● Your goal
Return an exact copy of the data, starting at its first line and ending at the line that contains "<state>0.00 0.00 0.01", minus any pictures.

● Recorded information
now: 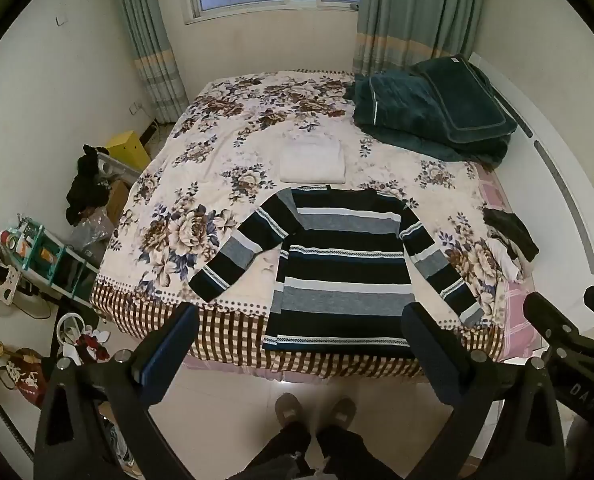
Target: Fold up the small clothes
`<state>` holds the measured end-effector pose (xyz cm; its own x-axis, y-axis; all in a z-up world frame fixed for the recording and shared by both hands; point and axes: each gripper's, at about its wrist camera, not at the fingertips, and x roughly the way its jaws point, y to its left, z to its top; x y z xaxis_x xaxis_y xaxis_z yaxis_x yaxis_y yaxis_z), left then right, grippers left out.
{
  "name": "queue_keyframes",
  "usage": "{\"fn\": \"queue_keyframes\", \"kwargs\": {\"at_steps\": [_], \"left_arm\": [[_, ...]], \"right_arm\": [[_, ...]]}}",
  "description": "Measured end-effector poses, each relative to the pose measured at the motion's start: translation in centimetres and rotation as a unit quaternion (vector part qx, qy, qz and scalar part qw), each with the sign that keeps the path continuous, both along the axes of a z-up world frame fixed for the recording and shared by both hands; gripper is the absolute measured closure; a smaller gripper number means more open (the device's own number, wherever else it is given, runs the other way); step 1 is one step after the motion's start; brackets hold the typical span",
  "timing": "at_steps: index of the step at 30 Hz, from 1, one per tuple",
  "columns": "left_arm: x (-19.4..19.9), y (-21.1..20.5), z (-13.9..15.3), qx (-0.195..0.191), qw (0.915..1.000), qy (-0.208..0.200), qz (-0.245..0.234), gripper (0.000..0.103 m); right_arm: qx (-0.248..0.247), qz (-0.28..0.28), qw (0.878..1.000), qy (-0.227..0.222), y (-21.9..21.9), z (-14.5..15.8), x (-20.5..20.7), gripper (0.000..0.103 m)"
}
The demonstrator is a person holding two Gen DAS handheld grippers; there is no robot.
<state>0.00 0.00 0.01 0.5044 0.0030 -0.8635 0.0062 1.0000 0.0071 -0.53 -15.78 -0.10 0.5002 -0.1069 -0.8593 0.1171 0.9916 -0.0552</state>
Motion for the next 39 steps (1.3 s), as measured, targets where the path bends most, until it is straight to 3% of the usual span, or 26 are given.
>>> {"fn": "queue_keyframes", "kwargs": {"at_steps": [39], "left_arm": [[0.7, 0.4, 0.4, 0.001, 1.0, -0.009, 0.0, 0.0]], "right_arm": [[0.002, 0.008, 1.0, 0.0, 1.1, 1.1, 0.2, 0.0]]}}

● Written response
now: 
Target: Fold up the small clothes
`<state>` holds the measured end-effector pose (xyz cm; its own x-axis, y-axis; all in a z-up world frame fixed for the recording and shared by both hands; point and axes: each gripper's, at about its wrist camera, not at the fingertips, and x roughly the way its jaws point, y to its left, z to its top; x y z xaxis_x xaxis_y xaxis_z yaxis_x yaxis_y yaxis_z), left then right, grippers left out.
{
  "name": "queue_keyframes",
  "usage": "{\"fn\": \"queue_keyframes\", \"kwargs\": {\"at_steps\": [_], \"left_arm\": [[_, ...]], \"right_arm\": [[_, ...]]}}",
  "description": "Measured end-effector poses, each relative to the pose measured at the motion's start: translation in centimetres and rotation as a unit quaternion (vector part qx, qy, qz and scalar part qw), each with the sign that keeps the path continuous, both along the axes of a z-up world frame fixed for the recording and shared by both hands; gripper is the absolute measured closure; a smaller gripper number means more open (the device's own number, wherever else it is given, runs the other way); step 1 is one step after the motion's start; brackets hold the typical span",
  "timing": "at_steps: index of the step at 30 Hz, from 1, one per tuple",
  "columns": "left_arm: x (-19.4..19.9), y (-21.1..20.5), z (-13.9..15.3), qx (-0.195..0.191), qw (0.915..1.000), qy (-0.208..0.200), qz (-0.245..0.234), gripper (0.000..0.103 m); right_arm: qx (-0.248..0.247), qz (-0.28..0.28), qw (0.878..1.000), qy (-0.227..0.222), y (-21.9..21.9), z (-14.5..15.8), x (-20.5..20.7), gripper (0.000..0.103 m)"
}
The demonstrator is a person holding two Gen DAS handheld grippers; there is no robot.
<state>0.00 0.00 0.01 0.5044 0.0030 -0.8635 0.0062 1.0000 0.0071 -0.53 -15.78 -0.10 0.5002 -0.1069 -0.8593 0.1171 0.9916 -0.0552</state>

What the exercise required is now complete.